Soit une grande histoire d’amour commencée dès l’adolescence entre la sage Jackie et le voyou Clotaire (père violent, se sentant méprisé par le monde…, tout le toutim psychologique pour expliquer bien bien). Ces deux-là s’aiment dans les années 1980. Clotaire commence sa carrière de délinquant en s’attaquant aux parcmètres et déclare sa flamme à sa dulcinée en lui enregistrant des cassettes audio. Irruption d’une séquence musicale et chorégraphiée parce que les cœurs dansent. Sur « A Forest », de Cure, les jeunes comédiens Mallory Wanecque et Malik Frikah, qui ne sont pas en cause, s’agitent.

Clotaire est recruté dans la bande d’un caïd de la drogue, interprété par Benoît Poelvoorde qui s’est fait la voix de Brando dans Le Parrain. Alain Chabat, en père veuf de Jackie, porte une choucroute noire sur la tête pour faire plus jeune. Hommage à Dustin Hoffman ?

Ellipse. Clotaire (François Civil) sort de prison où il a passé 12 ans, sacrifié. Ce n’est pas lui qui a tué un convoyeur de fonds mais le fils du parrain. Il ne retrouve pas son père, décédé, usé par son travail d’ouvrier, mais son frère, sa mère et son pote (respectivement, Raphaël Quenard, Elodie Bouchez et Jean-Pascal Zadi). Vengeance, refus du système, volonté de flamber sans plus attendre : ça va barder !

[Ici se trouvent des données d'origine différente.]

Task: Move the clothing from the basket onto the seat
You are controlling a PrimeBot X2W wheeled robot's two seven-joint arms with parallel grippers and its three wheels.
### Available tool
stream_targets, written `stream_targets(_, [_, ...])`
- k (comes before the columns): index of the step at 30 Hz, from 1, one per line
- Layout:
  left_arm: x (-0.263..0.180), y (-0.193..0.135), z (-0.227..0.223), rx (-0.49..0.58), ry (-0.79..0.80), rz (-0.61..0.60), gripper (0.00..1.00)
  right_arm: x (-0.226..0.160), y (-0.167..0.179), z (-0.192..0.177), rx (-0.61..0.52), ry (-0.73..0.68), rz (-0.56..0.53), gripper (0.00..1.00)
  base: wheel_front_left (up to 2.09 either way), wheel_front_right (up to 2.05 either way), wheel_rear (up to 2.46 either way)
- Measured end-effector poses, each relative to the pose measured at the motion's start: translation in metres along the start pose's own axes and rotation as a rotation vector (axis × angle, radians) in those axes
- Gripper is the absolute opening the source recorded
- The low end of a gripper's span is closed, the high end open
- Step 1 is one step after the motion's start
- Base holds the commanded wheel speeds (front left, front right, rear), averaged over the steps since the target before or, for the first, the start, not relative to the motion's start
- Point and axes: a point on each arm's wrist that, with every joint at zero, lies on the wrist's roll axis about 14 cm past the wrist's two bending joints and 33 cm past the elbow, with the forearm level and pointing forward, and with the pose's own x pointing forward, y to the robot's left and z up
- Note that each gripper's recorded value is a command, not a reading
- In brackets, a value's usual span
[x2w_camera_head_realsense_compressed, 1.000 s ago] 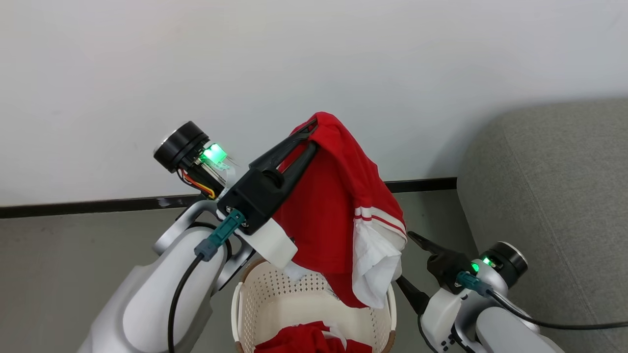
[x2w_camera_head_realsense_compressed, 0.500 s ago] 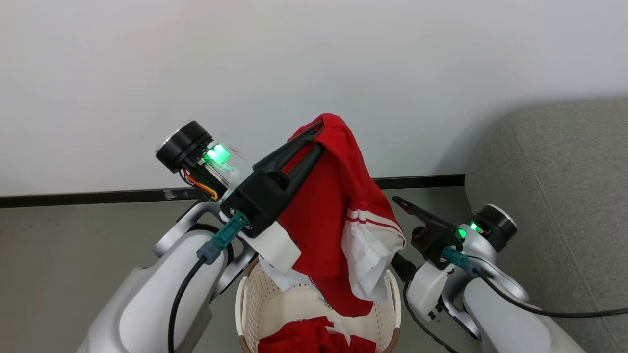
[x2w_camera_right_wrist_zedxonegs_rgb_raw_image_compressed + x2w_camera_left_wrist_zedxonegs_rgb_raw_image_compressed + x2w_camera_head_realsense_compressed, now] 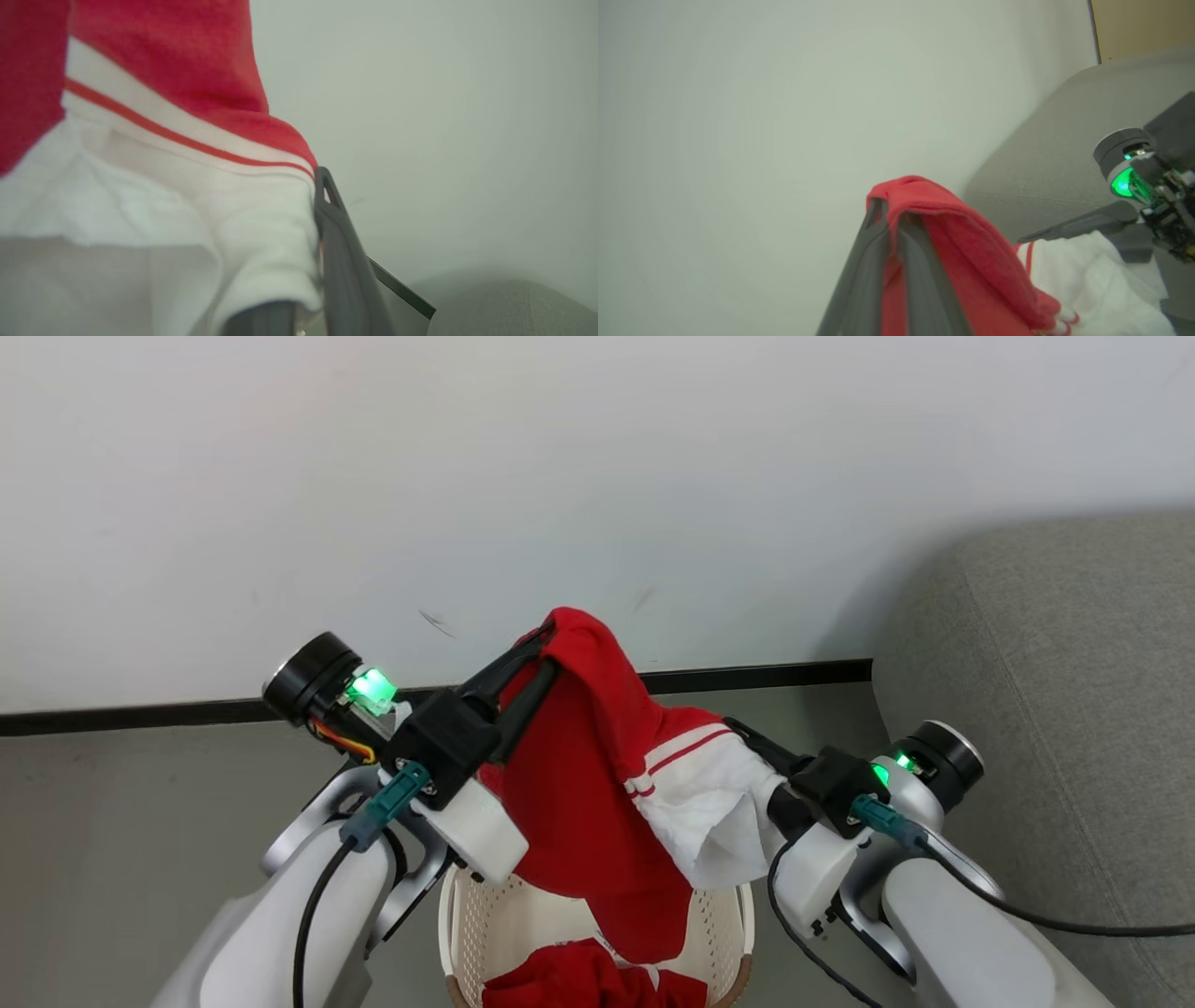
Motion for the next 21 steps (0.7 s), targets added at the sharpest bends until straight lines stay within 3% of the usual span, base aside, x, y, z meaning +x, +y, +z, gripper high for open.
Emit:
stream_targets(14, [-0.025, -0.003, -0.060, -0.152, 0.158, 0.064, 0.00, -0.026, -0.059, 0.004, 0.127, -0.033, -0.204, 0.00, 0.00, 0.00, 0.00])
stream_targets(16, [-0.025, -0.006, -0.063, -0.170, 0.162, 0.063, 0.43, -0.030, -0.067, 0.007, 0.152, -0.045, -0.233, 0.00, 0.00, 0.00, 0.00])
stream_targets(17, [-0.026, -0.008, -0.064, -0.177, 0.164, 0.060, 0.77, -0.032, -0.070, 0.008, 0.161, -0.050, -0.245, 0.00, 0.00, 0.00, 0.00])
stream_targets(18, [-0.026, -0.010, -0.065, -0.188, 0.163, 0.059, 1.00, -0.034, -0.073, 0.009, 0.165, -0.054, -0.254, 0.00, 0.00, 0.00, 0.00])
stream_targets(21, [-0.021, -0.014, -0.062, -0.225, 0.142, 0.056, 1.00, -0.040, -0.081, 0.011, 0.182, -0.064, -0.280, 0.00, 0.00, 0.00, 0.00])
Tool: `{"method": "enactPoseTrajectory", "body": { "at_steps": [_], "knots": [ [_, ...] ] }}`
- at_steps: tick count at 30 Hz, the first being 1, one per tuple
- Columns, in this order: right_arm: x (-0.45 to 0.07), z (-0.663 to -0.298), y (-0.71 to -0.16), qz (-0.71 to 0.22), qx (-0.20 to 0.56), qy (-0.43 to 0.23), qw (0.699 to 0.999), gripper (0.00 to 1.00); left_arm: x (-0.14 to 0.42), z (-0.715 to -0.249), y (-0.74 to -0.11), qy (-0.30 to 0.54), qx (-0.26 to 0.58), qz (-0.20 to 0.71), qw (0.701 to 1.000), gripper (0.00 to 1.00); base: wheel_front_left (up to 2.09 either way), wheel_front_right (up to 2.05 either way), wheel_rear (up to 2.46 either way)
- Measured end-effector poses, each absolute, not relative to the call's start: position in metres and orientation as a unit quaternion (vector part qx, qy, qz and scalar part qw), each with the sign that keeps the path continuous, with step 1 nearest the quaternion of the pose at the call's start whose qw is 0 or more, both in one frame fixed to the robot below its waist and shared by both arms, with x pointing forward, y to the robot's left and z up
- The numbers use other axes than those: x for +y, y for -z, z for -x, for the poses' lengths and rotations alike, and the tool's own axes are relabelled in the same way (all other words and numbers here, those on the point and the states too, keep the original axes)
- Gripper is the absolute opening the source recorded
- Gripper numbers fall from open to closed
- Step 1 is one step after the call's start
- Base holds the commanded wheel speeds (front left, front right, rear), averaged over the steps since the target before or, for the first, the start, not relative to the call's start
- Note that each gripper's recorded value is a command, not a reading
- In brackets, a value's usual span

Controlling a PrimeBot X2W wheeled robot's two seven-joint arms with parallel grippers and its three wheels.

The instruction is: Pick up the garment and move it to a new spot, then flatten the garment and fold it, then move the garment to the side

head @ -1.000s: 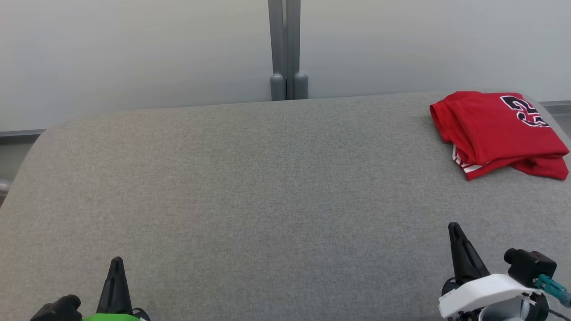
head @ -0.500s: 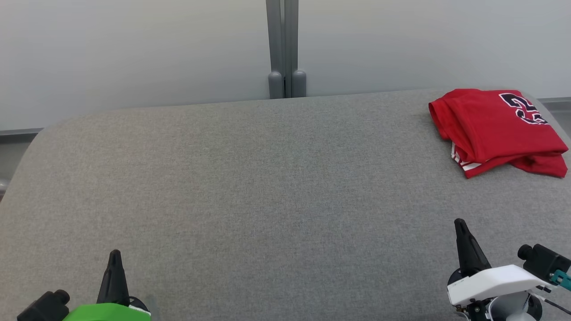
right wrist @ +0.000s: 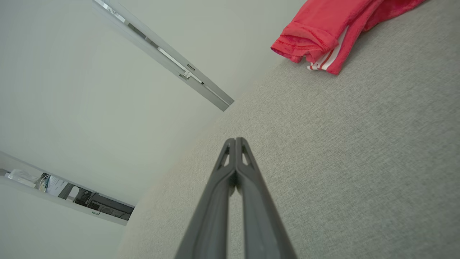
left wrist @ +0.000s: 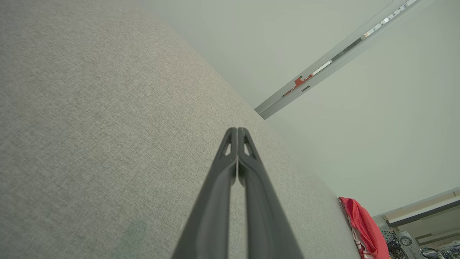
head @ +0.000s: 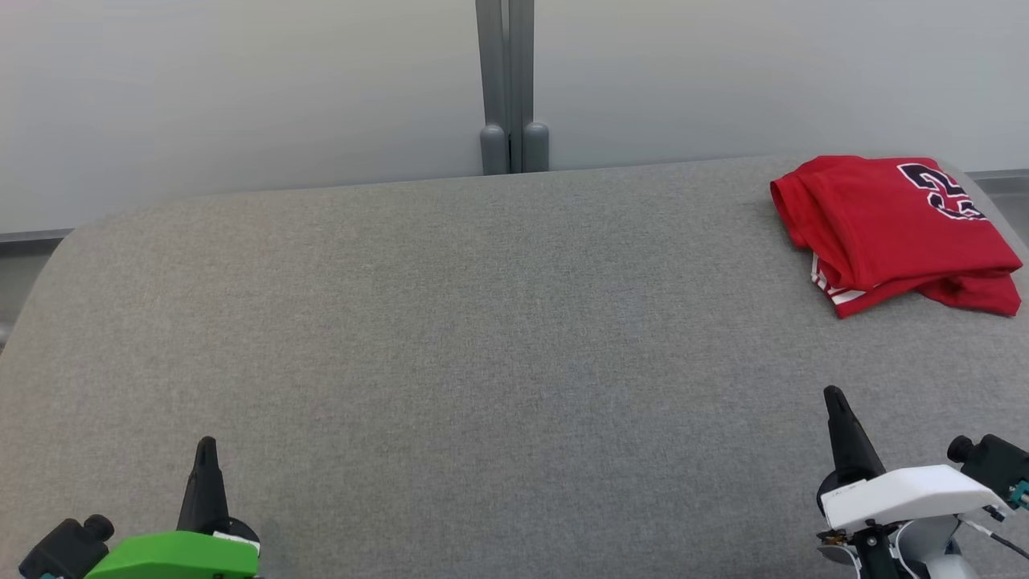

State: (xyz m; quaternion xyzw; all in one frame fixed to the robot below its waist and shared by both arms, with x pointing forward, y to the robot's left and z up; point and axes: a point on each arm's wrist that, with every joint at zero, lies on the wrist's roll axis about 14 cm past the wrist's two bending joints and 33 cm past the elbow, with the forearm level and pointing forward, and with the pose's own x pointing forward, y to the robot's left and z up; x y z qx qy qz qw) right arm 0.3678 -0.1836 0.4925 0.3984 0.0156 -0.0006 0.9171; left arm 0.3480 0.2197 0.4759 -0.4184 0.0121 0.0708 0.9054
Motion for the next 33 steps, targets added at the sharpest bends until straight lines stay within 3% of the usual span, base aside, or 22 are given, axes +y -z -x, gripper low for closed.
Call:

Scorcese version Casino, le supermarché

C’est Scorsese mais version Casino le supermarché. Lellouche a rempli son caddie. Il exhibe, émerveillé, tous les articles qu’il a achetés : gros calibres, hémoglobine, coups et blessures.

Jackie (Adèle Exarchopoulos), elle, s’est mariée à un gosse de riche (Vincent Lacoste). Mais l’amour – ouf, donc – traverse le temps, le confort, et le scénario. Changement « osé » d’aiguillage par rapport à ce qui avait été montré dans la prophétique ouverture du film : Clotaire, une balle dans la tête. Place aux moments émotion (Roméo a écrit une liste de 457 mots en prison quand il pensait à Juliette – ça commence par « lumière », « charme »…). Et aux baisers sur la plage devant des couchers de soleil.

On s’en voudrait de casser les rêves ou d’égratigner les beaux sentiments. Mais L’Amour ouf est en compétition à Cannes. Au moins, avec son casting toujours-plus, la montée des marches aura été réussie.